Lo stesso ETF, dentro una pianificazione coerente, diventa il pezzo giusto al posto giusto.
Per il quadro completo della categoria fee-only vedi la guida al consulente finanziario indipendente.
Frase da tenere a mente: un ottimo ETF dentro una pianificazione sbagliata vale meno di un ETF medio dentro una pianificazione coerente.
Il vero consulente finanziario indipendente, o consulente patrimoniale, pianifica l’intera struttura, non il singolo prodotto.
Le dimensioni reali della pianificazione patrimoniale

Il fee-only puro lavora su almeno quattro dimensioni che il singolo strumento non vede. In alcune aree, come la successione o la fiscalità complessa, coordina il lavoro con professionisti esterni quando necessario.
Previdenza
Calcolo del gap tra ultima retribuzione e prima pensione, integrazione TFR-fondo pensione, scenari di longevità sui 25-30 anni post-pensionamento (stime basate sui dati ISTAT e della Ragioneria Generale dello Stato). Per il quadro complessivo vedi la guida fondo pensione e TFR 2026. I dati di previdenza pubblica sono pubblicati dall’INPS e dalla COVIP per la complementare.
Fiscalità
Compensazione di minusvalenze entro i 4 anni, scelta tra regime amministrato e dichiarativo, posizionamento di ETF ad accumulazione e distribuzione in contenitori fiscali coerenti, pianificazione su tasse di successione e donazioni.

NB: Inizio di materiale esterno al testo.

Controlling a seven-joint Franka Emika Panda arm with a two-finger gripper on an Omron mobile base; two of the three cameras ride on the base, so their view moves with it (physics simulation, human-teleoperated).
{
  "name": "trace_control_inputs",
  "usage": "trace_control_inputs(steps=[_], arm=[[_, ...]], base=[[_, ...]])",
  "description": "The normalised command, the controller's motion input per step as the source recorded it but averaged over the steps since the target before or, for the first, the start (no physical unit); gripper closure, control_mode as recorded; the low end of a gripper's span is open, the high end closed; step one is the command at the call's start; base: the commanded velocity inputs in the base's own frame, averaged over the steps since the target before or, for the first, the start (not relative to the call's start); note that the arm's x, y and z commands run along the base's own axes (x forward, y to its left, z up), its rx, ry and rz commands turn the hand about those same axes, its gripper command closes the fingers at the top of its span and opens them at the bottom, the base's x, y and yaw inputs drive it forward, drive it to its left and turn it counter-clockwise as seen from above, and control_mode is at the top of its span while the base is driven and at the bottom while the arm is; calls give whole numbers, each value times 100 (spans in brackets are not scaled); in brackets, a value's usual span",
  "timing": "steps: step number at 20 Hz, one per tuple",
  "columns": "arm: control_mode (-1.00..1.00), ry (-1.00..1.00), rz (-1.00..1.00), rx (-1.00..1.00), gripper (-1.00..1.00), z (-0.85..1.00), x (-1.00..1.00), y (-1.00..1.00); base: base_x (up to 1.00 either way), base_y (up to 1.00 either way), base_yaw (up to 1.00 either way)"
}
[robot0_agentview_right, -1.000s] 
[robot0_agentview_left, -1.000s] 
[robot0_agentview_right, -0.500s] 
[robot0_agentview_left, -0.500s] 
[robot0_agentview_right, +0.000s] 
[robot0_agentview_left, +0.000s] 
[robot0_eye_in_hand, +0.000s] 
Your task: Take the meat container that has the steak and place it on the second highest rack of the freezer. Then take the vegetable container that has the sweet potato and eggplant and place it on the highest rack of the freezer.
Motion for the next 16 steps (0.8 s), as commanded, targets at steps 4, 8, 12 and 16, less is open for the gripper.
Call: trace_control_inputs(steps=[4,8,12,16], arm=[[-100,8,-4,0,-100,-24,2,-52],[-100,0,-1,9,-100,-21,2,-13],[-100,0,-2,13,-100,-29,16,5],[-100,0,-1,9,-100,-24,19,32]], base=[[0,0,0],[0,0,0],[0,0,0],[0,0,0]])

La scelta dipende dal regime fiscale individuale e dalla strategia di prelievo.
Successione
Trasmissione patrimoniale ordinata, eventuali polizze come strumento successorio, donazioni in vita con quote di legittima rispettate, patti di famiglia per chi ha un’azienda da trasferire ai figli. Il consulente non sostituisce il notaio, ma prepara la strategia patrimoniale.
Immobiliare
Razionalizzazione di rendite, valutazione fiscale di immobili in eredità o donazione, eventuale dismissione di beni inefficienti rispetto agli obiettivi del cliente.
Nessuna di queste dimensioni si “compra” con un singolo strumento finanziario.
Tutte richiedono il coordinamento di un professionista indipendente.
Quando si vede il vero valore della consulenza?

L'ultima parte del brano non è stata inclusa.